How to Define and Affirm Your College's Culture

How to Define and Affirm Your College's Culture

A Conversation With Shirley Collado, Ithaca College President

Note: This interview, Episode 6 of the Weekly Wisdom Series, originally aired on May 18, 2020 as part of the University Innovation Alliance’s Innovating Together podcast, appearing live on Facebook, Twitter, and LinkedIn.

The Innovating Together podcast is created through a partnership of the University Innovation Alliance (UIA) and Inside Higher Ed. I'm UIA's Executive Director, and my co-host for this podcast is Jeff Selingo, author, journalist, and special advisor at Arizona State University. In Episode 6 of Innovating Together's Weekly Wisdom series, we had an inspiring conversation with Dr. Shirley Collado of Ithaca College. President Collado is engaged in an act of what she calls "bold realism," which is nothing less than forging ahead with her institution's visionary new strategic plan amidst the drastic pivot that the COVID-19 pandemic has demanded from all college presidents. Her history of reorganization initiatives and passionate equity lend her wisdom a stirring positivity.

A Moment for Embracing Change
When we spoke with President Collado, she had just announced her administration's intent to restart Ithaca College's in-person education in early October. "I'm carrying the weight of enormous decisions that need to be carried out in a collaborative way, for the public good, in a market that’s completely shifting," she told us. She characterized the reopening as a product of data-driven, science-based, and methodical yet nimble decision making. She added, "We really thought that starting in October would give us a runway that would allow our faculty and staff to be innovative, to follow a carefully-planned-out emergency health safety management plan that would be in line with the state. And for families who are thinking about their child returning to college or going to college for the first time that they know they’re coming to a place that’s really thought this through."

She explained that the decision to reopen in pandemic-wracked New York State "comes on the heels of us putting together some pretty amazing and innovative summer programs, all virtual, courses and virtual engagement strategies for returning and new students, to really promote student success, yield and retention, which is a big part of our strategic plan, Ithaca Forever." Essentially, President Collado saw the crisis as an opportunity. "We already knew that we needed to embrace some huge structural changes," she said, "so in some bizarre way this crisis allowed for some light to be shed rather radically to activate change that perhaps for us was going to take three to four years."

"In a crisis, you have to be really honest about what your values are and what your real priorities are," she told us. "And so in some ways, as a leader, it’s given me the opportunity to really commit our community to what we said we were going to do, and then ask how are we going to do it given our circumstances and with the most sense of urgency and braveness and honesty?"

Quote from Shirley Collado re: honesty about values and priorities in a crisis, and commitment to community.
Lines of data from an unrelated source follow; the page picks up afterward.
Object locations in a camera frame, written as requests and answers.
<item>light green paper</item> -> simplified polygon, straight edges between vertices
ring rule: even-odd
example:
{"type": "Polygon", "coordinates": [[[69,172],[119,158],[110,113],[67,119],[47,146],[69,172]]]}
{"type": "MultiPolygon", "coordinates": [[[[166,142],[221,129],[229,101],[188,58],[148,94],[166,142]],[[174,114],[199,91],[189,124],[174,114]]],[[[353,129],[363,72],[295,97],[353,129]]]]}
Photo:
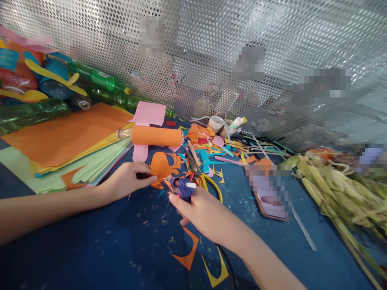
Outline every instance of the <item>light green paper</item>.
{"type": "Polygon", "coordinates": [[[25,183],[36,194],[44,194],[55,191],[62,191],[66,189],[66,185],[62,180],[62,175],[73,171],[79,167],[86,165],[84,168],[92,169],[94,166],[90,164],[98,165],[98,162],[106,159],[110,153],[117,147],[111,148],[113,145],[120,144],[122,148],[121,140],[110,146],[102,148],[93,154],[87,155],[65,167],[62,167],[54,172],[47,174],[43,177],[35,177],[32,173],[29,160],[19,150],[8,147],[0,150],[0,162],[4,164],[13,174],[15,174],[23,183],[25,183]]]}
{"type": "Polygon", "coordinates": [[[91,154],[90,156],[93,158],[88,161],[85,167],[74,174],[71,181],[73,183],[78,183],[81,180],[88,180],[90,172],[94,174],[96,171],[102,171],[106,165],[108,165],[108,161],[111,161],[117,154],[119,154],[129,142],[130,140],[123,139],[91,154]]]}

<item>corn husk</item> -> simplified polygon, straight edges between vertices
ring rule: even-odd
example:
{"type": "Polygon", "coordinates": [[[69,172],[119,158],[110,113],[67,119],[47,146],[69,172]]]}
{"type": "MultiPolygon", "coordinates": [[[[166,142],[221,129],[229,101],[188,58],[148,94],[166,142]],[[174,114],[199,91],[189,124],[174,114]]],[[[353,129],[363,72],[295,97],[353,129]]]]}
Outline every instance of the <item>corn husk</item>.
{"type": "Polygon", "coordinates": [[[363,260],[387,280],[386,274],[351,232],[358,233],[362,238],[359,230],[362,227],[377,239],[385,241],[387,186],[362,177],[350,179],[332,167],[332,164],[323,166],[315,157],[295,155],[283,162],[281,168],[282,165],[296,168],[294,176],[302,180],[306,190],[320,207],[320,213],[331,219],[374,287],[382,289],[363,260]]]}

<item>hand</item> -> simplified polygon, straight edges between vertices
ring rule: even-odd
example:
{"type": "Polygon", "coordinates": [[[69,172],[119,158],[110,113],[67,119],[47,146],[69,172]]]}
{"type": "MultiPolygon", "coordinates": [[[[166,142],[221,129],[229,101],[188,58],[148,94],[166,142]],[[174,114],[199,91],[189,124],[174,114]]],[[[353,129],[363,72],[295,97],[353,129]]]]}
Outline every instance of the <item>hand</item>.
{"type": "Polygon", "coordinates": [[[235,250],[237,232],[247,228],[236,215],[202,187],[197,187],[191,195],[191,204],[175,194],[170,194],[169,200],[184,216],[180,221],[182,226],[191,221],[208,239],[231,251],[235,250]]]}
{"type": "Polygon", "coordinates": [[[150,169],[144,162],[123,163],[113,174],[100,185],[102,194],[106,194],[107,203],[119,200],[134,191],[151,185],[157,176],[150,176],[150,169]],[[136,174],[149,176],[137,179],[136,174]]]}

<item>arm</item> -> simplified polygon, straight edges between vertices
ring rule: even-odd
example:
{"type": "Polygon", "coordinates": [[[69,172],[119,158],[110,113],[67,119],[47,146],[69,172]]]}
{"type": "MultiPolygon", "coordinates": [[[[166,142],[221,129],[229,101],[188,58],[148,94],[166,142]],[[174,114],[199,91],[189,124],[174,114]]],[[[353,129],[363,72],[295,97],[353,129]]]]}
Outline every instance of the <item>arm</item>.
{"type": "Polygon", "coordinates": [[[139,180],[139,172],[150,175],[143,162],[124,163],[96,187],[0,200],[0,245],[77,213],[110,204],[157,179],[152,176],[139,180]]]}
{"type": "Polygon", "coordinates": [[[191,204],[173,194],[169,200],[186,217],[181,225],[191,221],[211,241],[238,255],[260,289],[305,289],[264,241],[208,191],[197,187],[191,204]]]}

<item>orange paper tube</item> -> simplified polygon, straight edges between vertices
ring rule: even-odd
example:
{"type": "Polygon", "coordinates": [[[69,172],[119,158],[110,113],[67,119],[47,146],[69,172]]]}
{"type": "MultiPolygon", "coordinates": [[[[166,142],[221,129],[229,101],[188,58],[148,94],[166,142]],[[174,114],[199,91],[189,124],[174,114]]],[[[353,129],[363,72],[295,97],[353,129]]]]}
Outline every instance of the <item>orange paper tube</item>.
{"type": "Polygon", "coordinates": [[[180,146],[181,130],[134,126],[132,142],[138,145],[180,146]]]}
Defining and Affirming Ithaca College's Culture
President Collado believes that launching the Ithaca Forever initiative at this time aligns with her personal philosophy of servant leadership. "This simply ended up being an incredible position to really live out the kind of change that I believe students need to see in American higher education," she said. "A big part of our plan is recalibrating our size, aligning what we’re delivering with the size that makes sense in the market, that’s intentional, that’s strategic and will inevitably call for some very difficult decisions around academic program prioritization, around curricular development that’s relevant for students." These decisions, however, while reflecting the practical realities of the Northeast's saturated higher ed market, must also respect the existing framework of a just, equitable, affordable institution where all students thrive and where faculty and staff want to work. "And, boy, has this crisis really moved us to produce the most honest version of who we are, what our culture's really about," she told us.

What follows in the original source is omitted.